Libraries: Submission and Turnaround Time

All sample drop offs must be accompanied by our submission form, you can obtain and submit either a pdf or doc version.  Use the same form for submitting material to be made into libraries as well as for libraries ready for sequencing.  Please contact us if you have any questions about the required information,  because we need everything filled out. This minimizes the chance for error on these expensive and time consuming experiments.

Once your library, or library raw material, is ready, you should deliver it as soon as possible to get the next available slot in line.  Runs occur as we fill up the seven lanes on a flow cell, and the timing on this can vary depending on service type and core activity. As a result, turnaround time for any sample is difficult to predict very far in advance.  We can generally give some idea when your sample is delivered.   Two things are certain:  (a) the sooner you drop off a library, the sooner you will get data back, and (b) we will stay in contact and let you know the status of your project.

The minimum amount of library we can use is 12 ul of a 1 nM stock. This gives us 2 ul to use for bioanalyzer and qPCR quality control, then enough left to dilute for the flow cell. As mentioned, it is difficult to accurately quantify libraries. If your sample reads at least 5 ng/ul on the nanodrop, it is likely greater than 1 nM concentration.
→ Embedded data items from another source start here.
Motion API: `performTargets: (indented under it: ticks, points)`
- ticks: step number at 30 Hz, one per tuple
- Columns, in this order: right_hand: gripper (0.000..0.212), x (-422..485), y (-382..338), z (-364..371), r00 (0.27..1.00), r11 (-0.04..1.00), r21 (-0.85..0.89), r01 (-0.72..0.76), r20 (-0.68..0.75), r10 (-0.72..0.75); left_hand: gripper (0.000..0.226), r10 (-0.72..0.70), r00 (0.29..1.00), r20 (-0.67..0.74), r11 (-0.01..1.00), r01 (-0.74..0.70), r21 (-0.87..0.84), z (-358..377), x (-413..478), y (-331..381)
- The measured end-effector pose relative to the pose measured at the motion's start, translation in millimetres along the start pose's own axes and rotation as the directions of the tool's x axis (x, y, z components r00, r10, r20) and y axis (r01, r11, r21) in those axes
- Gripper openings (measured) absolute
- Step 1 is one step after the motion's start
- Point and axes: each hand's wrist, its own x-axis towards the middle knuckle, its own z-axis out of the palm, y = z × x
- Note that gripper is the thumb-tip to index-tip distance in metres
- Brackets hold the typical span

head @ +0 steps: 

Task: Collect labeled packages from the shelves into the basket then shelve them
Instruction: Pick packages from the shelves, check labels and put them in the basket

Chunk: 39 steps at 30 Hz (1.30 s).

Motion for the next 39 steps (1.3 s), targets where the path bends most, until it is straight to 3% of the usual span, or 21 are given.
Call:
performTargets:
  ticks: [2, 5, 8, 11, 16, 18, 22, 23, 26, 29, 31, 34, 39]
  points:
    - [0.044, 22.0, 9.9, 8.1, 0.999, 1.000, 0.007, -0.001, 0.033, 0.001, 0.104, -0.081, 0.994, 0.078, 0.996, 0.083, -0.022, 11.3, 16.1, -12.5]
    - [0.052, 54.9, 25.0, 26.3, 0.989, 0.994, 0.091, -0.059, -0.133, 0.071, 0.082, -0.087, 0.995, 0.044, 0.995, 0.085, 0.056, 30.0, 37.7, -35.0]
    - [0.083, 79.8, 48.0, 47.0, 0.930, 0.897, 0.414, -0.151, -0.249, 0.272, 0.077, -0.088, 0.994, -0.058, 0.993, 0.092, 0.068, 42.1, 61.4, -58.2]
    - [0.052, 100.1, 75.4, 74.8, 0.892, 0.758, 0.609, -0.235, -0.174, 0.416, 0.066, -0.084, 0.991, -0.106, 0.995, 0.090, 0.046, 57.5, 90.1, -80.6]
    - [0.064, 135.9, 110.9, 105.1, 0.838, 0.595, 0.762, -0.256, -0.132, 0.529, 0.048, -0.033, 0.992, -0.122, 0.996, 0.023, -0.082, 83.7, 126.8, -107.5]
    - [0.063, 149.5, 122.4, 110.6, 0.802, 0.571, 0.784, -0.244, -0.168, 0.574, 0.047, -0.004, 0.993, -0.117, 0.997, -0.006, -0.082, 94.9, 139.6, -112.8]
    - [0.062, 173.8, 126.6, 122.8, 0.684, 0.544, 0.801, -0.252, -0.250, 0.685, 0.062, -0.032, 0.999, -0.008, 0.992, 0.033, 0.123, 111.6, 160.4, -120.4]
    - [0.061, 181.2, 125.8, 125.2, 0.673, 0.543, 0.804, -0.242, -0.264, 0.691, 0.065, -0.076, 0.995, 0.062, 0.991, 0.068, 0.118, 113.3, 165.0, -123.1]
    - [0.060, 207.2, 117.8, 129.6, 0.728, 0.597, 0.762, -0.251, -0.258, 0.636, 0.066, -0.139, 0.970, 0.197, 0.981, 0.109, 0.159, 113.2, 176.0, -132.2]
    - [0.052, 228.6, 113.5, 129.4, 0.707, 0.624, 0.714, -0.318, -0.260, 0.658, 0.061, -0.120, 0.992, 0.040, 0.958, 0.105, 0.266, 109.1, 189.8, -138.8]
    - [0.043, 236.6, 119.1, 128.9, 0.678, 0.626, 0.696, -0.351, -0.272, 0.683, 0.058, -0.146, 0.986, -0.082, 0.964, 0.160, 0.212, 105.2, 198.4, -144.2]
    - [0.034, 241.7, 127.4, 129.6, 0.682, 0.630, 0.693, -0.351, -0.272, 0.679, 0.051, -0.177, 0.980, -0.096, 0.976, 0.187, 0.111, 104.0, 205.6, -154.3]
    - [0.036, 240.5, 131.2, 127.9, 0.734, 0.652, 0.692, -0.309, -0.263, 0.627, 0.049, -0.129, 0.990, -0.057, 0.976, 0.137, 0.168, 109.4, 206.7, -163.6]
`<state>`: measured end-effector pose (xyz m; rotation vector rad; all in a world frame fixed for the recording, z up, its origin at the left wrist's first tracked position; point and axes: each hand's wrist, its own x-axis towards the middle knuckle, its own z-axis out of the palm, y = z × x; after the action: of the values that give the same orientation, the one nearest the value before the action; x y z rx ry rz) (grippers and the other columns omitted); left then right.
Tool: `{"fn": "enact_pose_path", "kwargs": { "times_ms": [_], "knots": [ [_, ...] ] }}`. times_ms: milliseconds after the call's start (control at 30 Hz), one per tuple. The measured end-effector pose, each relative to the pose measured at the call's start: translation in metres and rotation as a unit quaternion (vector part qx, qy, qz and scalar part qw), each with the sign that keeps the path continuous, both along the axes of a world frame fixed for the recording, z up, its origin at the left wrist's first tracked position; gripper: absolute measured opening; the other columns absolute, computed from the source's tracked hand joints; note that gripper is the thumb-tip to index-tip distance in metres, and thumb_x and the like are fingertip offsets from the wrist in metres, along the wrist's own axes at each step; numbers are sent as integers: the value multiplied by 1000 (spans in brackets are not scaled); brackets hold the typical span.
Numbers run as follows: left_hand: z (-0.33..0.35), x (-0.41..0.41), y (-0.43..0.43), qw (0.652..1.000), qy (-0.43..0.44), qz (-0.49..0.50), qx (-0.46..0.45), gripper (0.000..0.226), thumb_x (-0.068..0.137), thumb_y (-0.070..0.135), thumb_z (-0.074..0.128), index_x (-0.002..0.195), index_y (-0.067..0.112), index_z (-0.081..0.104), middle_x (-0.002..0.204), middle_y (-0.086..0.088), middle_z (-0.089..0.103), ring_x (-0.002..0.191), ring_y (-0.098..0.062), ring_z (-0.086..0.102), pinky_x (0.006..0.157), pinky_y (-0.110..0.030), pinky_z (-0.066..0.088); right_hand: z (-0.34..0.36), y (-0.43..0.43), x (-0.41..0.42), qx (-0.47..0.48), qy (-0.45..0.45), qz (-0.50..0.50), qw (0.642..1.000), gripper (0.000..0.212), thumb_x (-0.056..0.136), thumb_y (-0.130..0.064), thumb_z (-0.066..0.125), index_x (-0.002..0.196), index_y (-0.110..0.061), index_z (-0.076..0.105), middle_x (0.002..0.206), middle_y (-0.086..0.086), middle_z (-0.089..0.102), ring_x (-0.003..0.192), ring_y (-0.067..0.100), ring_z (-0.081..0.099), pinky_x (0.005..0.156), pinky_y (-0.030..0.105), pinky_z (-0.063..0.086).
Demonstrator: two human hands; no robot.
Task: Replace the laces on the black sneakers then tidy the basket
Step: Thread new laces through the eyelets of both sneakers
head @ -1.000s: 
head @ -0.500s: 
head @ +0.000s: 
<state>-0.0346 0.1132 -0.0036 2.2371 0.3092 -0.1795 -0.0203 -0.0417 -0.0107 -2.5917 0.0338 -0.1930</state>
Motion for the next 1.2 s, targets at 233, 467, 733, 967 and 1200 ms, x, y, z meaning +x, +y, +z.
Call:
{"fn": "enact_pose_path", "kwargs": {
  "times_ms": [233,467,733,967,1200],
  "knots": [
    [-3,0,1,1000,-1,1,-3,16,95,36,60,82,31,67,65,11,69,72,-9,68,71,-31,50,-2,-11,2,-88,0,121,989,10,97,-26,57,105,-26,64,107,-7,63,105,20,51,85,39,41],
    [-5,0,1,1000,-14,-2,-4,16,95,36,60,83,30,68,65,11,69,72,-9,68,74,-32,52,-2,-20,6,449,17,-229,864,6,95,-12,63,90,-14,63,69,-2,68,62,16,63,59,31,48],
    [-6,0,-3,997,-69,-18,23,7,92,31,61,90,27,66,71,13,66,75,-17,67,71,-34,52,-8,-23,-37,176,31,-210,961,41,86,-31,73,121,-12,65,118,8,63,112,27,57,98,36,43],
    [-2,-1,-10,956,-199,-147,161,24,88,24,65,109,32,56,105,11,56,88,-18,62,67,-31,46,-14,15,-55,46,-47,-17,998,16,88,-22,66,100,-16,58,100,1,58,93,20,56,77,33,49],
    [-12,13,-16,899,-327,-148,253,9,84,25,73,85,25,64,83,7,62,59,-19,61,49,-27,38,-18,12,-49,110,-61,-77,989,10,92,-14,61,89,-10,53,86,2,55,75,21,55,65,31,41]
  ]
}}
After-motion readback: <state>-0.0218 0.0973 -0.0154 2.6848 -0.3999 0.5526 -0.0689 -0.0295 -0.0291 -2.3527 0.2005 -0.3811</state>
Below that it becomes more questionable and our qPCR assay will be required to give an accurate value.


To ship libraries, use the following courier address:

Dr. Ryan Kim
Rm 4212 GBSF
451 Health Sciences Dr.
Univ. CA-Davis
Davis, CA 95616

For libraries and other dsDNA shipments wet ice or cold paks are usually sufficient. For RNA dry ice is recommended. We don't favor particular shippers but of course FedEx is the main courier around here.